Assigned task - Which lines belong in your copy? Those from the start of the data through the line with "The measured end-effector", exactly as written, without any pictures.

Given material -
%%
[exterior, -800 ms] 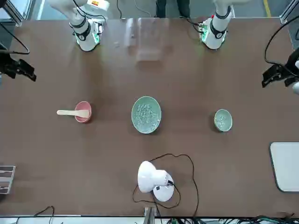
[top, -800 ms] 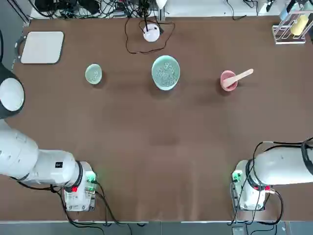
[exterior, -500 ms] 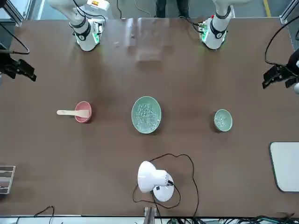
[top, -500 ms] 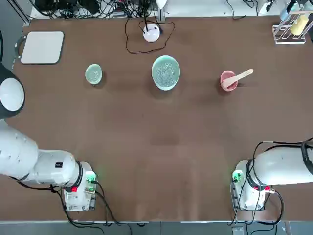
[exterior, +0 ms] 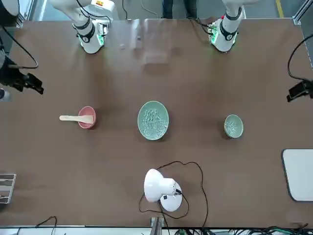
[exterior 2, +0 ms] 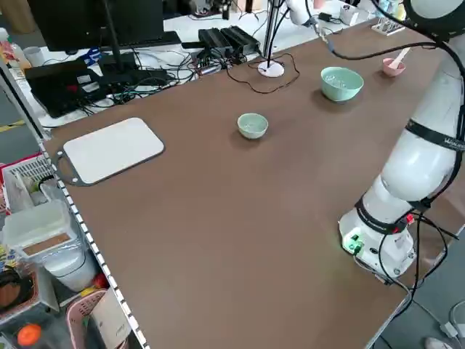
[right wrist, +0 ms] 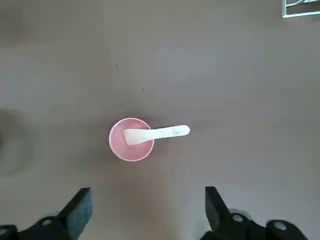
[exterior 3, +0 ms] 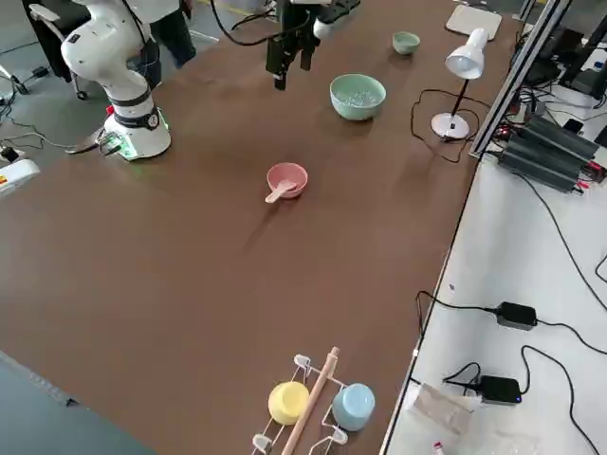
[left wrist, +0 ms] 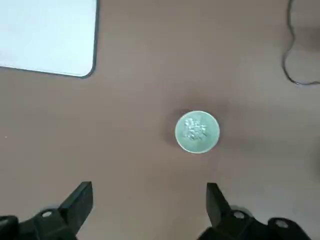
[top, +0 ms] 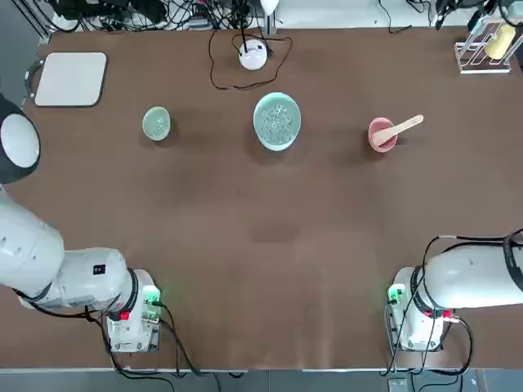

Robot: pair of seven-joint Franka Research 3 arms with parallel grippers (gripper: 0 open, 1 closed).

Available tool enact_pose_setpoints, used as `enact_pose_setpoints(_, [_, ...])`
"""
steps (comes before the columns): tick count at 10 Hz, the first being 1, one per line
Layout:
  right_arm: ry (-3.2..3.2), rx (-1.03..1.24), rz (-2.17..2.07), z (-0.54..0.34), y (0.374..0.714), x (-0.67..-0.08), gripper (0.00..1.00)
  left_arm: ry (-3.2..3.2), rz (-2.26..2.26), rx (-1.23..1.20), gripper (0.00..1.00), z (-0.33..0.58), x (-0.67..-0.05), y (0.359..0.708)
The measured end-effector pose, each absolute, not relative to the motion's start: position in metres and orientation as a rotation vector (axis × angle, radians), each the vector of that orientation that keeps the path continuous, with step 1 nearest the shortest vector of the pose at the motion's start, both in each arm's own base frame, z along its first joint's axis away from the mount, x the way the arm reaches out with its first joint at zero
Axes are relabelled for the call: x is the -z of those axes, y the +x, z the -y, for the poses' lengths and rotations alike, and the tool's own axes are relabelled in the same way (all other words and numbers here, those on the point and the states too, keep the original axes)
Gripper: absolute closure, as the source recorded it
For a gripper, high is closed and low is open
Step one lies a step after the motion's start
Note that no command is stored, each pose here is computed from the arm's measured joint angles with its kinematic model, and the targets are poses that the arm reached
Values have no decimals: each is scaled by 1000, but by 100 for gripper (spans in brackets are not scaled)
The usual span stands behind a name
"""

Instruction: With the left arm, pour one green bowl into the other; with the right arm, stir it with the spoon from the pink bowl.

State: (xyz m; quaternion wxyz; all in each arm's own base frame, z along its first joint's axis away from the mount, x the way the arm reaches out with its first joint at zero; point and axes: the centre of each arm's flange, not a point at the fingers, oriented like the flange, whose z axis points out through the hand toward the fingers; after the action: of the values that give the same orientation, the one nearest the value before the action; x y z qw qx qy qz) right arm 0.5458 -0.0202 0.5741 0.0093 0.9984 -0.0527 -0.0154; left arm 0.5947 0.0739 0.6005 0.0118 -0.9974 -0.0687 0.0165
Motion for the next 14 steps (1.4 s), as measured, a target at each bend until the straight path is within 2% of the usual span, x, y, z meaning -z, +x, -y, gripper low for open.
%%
Result of this task -
[exterior, -800 ms] 
[top, -800 ms] 
[exterior, -500 ms] 
[top, -500 ms] 
[exterior, +0 ms] 
[exterior 2, +0 ms] 
[right wrist, +0 ms] 
[exterior 3, +0 ms] 
[left wrist, +0 ms] 
[top, +0 ms] 

Robot: pair of seven-joint Franka Research 3 arms with parallel grippers (gripper: 0 open, 1 closed).

Available tool enact_pose_setpoints, used as `enact_pose_setpoints(_, [_, ...])`
"""
steps (comes before the columns): tick count at 10 Hz, the first being 1, one per line
Layout:
  right_arm: ry (-3.2..3.2), rx (-1.03..1.24), rz (-2.17..2.07), z (-0.54..0.34), y (0.374..0.714), x (-0.67..-0.08), gripper (0.00..1.00)
  left_arm: ry (-3.2..3.2), rz (-2.26..2.26), rx (-1.23..1.20), gripper (0.00..1.00), z (-0.33..0.58), x (-0.67..-0.05), y (0.359..0.708)
The measured end-effector pose, each absolute, not relative to the motion's start: position in metres and orientation as a rotation vector (axis × angle, radians), each the vector of that orientation that keeps the path continuous, with step 1 nearest the shortest vector of the pose at the motion's start, both in each arm's own base frame, z along its first joint's axis away from the mount, x the way the arm reaches out with its first joint at zero

This exercise has nothing further to it.